[Start of Attachment]

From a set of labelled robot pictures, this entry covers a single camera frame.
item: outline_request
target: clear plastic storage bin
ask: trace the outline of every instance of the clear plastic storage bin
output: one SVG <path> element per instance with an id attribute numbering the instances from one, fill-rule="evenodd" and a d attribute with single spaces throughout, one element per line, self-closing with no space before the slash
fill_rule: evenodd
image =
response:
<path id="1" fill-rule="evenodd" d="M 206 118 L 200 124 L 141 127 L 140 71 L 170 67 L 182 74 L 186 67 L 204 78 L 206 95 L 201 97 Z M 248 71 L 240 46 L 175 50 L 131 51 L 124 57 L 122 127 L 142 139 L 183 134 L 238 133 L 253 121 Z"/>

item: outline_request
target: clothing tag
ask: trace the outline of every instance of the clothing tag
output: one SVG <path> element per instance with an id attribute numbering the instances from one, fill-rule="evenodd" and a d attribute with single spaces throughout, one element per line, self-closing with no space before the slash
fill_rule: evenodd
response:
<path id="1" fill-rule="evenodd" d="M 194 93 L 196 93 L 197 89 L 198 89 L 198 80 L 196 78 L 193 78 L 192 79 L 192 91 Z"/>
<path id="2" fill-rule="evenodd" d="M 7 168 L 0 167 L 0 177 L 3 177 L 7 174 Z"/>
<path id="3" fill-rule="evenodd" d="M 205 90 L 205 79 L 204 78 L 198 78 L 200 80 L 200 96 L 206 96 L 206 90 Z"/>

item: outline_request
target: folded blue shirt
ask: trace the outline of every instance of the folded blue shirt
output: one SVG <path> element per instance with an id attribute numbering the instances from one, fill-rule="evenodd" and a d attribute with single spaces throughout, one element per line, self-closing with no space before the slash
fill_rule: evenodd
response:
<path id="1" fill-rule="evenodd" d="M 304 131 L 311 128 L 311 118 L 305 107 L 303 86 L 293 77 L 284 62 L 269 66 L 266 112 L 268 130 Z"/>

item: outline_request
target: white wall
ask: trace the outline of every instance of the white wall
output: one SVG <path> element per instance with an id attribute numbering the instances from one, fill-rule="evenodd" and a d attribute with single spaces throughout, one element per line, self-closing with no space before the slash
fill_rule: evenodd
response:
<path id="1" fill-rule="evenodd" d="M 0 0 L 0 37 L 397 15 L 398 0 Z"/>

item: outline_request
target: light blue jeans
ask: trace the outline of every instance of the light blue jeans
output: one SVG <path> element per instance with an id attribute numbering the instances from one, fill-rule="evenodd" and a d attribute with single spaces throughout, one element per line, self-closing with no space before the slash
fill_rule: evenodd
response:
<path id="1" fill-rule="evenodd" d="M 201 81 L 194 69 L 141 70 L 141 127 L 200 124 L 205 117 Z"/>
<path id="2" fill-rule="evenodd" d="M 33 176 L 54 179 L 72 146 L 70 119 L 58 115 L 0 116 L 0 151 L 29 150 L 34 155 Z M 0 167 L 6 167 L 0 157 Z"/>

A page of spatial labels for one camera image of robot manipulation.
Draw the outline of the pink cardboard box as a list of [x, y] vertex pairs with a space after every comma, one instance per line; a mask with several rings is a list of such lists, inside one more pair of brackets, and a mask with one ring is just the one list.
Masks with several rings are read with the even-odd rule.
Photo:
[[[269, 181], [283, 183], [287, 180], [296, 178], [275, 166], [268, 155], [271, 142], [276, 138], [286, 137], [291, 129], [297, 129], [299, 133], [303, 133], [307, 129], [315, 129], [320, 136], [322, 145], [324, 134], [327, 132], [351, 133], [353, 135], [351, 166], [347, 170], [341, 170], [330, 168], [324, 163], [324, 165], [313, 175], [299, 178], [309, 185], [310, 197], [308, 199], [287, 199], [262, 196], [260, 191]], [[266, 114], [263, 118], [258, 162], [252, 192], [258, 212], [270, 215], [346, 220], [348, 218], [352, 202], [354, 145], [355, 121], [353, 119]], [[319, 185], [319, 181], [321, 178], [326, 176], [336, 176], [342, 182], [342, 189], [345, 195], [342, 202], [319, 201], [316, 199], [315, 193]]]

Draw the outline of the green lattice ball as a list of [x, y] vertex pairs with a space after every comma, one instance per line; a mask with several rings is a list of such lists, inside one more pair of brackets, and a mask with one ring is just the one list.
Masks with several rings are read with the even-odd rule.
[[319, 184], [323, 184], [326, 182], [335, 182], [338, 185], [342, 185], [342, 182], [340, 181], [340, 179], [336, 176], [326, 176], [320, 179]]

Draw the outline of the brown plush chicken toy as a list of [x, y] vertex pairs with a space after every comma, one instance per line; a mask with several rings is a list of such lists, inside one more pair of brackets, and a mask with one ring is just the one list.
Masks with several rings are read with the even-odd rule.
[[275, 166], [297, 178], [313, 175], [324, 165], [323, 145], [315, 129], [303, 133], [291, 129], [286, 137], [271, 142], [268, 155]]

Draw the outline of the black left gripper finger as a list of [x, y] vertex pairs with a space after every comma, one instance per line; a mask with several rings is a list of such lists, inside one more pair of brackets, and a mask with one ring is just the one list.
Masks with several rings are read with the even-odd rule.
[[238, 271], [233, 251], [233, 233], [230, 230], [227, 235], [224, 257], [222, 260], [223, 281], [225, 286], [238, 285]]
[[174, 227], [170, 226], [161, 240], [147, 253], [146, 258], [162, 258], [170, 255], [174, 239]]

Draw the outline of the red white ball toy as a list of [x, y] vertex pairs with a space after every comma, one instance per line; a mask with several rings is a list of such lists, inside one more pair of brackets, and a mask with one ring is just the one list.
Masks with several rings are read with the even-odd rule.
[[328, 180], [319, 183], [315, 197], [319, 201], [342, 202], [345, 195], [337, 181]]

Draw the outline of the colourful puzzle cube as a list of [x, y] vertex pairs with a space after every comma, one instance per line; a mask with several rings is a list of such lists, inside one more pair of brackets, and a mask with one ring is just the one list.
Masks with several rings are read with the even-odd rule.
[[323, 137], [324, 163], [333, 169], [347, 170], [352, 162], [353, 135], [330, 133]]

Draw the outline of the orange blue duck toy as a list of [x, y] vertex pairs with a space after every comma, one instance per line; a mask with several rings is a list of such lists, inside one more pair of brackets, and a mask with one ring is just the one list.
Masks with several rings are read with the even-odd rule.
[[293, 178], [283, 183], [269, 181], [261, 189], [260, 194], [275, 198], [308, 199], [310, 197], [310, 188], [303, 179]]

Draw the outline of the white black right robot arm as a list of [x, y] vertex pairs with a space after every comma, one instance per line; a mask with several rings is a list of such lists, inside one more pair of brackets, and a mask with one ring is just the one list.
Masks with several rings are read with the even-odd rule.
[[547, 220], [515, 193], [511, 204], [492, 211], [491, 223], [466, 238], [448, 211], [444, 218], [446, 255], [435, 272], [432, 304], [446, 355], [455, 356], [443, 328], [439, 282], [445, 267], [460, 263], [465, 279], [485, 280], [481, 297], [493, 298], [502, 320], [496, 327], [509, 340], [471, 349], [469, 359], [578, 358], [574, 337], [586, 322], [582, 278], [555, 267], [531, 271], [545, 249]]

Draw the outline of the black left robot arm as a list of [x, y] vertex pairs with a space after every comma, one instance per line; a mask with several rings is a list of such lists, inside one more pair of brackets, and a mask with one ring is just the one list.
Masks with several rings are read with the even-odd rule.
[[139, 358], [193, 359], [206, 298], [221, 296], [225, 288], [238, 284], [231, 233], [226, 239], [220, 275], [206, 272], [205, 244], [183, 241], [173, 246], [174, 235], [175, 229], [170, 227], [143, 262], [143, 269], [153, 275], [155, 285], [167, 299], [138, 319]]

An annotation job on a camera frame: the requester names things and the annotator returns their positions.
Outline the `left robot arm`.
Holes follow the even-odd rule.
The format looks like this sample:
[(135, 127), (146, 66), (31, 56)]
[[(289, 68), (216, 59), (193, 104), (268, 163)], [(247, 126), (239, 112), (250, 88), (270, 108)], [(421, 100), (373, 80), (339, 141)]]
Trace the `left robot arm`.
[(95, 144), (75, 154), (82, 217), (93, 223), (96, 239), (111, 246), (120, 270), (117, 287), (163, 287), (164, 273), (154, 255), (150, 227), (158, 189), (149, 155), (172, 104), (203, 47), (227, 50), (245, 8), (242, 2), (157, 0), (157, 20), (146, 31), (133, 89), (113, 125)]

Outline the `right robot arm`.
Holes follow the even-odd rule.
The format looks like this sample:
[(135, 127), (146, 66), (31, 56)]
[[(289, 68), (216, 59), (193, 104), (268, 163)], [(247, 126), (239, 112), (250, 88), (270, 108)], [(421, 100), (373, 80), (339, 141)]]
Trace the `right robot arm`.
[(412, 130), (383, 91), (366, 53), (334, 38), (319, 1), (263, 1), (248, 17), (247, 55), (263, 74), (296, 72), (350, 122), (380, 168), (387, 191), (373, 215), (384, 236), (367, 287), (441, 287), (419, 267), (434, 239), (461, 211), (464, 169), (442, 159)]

[End of Attachment]

» **ACTIVITY**
Look through the data and gather every line with the string "image" in it.

» **ANSWER TO THIS EXERCISE**
image =
A page of spatial labels for one camera image of robot manipulation.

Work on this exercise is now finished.